Available data START

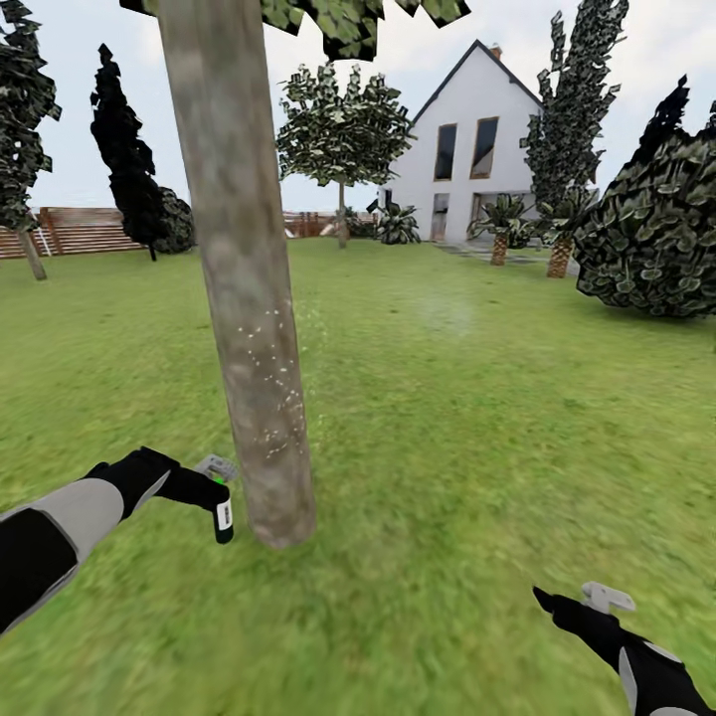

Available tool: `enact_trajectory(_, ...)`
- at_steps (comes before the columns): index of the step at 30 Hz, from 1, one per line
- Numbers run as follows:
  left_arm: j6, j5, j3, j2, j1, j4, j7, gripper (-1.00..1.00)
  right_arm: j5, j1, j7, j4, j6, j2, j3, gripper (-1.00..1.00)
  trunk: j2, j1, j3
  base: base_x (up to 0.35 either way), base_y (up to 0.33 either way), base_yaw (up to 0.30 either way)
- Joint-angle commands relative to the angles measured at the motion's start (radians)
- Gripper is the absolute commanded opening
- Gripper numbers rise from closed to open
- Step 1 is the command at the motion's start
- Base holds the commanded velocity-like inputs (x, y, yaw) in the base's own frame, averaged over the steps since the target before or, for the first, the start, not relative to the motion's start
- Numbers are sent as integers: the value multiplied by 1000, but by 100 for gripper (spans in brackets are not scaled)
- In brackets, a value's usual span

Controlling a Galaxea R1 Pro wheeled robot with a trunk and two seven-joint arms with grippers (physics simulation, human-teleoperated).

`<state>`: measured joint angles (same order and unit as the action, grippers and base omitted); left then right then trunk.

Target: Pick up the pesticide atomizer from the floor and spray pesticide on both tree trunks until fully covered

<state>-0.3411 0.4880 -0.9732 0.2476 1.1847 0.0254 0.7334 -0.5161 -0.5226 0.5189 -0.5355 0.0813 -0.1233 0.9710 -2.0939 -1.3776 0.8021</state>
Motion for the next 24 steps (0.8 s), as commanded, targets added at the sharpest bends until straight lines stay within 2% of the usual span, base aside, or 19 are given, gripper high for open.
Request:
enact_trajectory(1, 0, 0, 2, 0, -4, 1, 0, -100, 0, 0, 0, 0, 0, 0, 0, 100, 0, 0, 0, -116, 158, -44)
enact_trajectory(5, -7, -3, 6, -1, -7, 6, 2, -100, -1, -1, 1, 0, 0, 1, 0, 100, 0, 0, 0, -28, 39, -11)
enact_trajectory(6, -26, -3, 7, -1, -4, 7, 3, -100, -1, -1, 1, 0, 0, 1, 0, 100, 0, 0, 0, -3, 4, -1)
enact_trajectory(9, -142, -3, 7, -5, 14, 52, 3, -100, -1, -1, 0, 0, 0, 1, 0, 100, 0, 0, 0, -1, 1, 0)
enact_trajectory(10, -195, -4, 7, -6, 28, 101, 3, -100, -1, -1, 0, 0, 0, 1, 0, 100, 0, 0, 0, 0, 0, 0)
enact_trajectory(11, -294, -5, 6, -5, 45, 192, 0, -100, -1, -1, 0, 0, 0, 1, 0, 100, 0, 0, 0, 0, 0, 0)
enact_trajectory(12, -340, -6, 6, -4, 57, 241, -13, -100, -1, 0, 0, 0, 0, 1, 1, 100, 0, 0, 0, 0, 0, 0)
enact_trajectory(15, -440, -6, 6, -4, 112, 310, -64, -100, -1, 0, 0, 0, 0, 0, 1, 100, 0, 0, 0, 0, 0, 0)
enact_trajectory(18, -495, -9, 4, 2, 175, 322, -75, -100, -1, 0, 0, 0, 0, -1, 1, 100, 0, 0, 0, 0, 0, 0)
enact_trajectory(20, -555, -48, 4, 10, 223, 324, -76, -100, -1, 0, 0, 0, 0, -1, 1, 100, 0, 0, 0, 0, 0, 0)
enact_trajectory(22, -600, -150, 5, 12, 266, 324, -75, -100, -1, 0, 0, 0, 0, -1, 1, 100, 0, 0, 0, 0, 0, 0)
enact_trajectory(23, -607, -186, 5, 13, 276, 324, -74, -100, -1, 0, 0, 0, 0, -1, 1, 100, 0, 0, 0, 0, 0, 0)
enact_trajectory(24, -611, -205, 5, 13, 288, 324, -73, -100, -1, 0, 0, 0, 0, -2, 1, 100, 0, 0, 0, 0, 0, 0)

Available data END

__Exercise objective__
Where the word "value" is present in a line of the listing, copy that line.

__Finished exercise__
- Numbers are sent as integers: the value multiplied by 1000, but by 100 for gripper (spans in brackets are not scaled)
- In brackets, a value's usual span

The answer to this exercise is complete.